Start of Block
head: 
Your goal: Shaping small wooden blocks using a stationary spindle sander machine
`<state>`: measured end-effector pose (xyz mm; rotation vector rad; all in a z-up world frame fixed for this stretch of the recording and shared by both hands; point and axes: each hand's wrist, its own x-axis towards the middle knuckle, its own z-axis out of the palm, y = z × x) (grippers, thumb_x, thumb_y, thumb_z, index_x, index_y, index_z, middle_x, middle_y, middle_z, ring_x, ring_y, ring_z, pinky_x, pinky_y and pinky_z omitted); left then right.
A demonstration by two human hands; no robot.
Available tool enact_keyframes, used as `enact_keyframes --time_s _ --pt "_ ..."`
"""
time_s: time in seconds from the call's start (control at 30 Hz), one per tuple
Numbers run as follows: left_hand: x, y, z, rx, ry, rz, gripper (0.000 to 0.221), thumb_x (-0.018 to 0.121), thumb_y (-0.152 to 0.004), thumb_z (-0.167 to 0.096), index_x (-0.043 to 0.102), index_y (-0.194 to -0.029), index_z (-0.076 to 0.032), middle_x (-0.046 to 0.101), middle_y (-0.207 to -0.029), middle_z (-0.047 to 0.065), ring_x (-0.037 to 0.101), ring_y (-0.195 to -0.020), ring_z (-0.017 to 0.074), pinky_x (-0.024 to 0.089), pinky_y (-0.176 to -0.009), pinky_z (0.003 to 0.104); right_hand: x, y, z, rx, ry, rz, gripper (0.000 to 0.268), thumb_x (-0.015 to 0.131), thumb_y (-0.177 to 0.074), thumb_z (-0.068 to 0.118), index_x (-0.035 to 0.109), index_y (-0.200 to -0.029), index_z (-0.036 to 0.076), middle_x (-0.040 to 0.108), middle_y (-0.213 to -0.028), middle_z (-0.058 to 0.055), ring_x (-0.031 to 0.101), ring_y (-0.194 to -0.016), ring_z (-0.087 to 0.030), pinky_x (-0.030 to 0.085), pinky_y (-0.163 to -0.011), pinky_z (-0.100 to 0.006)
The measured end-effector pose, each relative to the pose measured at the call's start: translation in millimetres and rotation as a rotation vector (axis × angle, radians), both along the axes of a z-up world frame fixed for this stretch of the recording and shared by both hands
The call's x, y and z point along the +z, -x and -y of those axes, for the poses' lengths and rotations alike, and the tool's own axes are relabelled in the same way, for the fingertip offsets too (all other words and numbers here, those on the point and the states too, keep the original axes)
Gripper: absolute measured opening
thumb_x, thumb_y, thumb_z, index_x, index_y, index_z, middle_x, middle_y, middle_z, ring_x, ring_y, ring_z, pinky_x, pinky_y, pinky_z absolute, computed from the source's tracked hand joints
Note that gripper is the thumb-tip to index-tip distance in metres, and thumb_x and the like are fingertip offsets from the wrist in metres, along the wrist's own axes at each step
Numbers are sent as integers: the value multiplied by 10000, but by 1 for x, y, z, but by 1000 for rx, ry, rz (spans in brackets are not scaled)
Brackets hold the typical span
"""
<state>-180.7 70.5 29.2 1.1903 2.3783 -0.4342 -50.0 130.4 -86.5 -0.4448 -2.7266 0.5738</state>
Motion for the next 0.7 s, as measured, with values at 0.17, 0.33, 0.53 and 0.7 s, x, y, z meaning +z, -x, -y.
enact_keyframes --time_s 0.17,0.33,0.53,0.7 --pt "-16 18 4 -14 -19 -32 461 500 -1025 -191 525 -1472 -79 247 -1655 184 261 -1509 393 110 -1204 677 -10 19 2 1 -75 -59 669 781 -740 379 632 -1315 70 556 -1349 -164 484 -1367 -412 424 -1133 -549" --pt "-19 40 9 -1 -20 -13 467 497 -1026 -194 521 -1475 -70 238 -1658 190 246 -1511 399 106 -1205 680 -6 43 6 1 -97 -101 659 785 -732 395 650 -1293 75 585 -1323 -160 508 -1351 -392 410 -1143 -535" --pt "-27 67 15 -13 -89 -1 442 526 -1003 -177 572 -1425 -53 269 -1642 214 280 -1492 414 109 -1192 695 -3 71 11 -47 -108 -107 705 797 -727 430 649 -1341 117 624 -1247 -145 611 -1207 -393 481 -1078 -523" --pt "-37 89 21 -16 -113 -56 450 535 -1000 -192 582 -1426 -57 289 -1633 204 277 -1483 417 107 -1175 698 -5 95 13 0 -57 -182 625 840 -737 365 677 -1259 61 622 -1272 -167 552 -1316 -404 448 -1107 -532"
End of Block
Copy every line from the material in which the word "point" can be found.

Task answer:
`<state>`: measured end-effector pose (xyz mm; rotation vector rad; all in a z-up world frame fixed for this stretch of the recording and shared by both hands; point and axes: each hand's wrist, its own x-axis towards the middle knuckle, its own z-axis out of the palm, y = z × x) (grippers, thumb_x, thumb_y, thumb_z, index_x, index_y, index_z, middle_x, middle_y, middle_z, ring_x, ring_y, ring_z, pinky_x, pinky_y and pinky_z omitted); left then right.
The call's x, y and z point along the +z, -x and -y of those axes, for the poses' lengths and rotations alike, and the tool's own axes are relabelled in the same way, for the fingertip offsets too (all other words and numbers here, those on the point and the states too, keep the original axes)

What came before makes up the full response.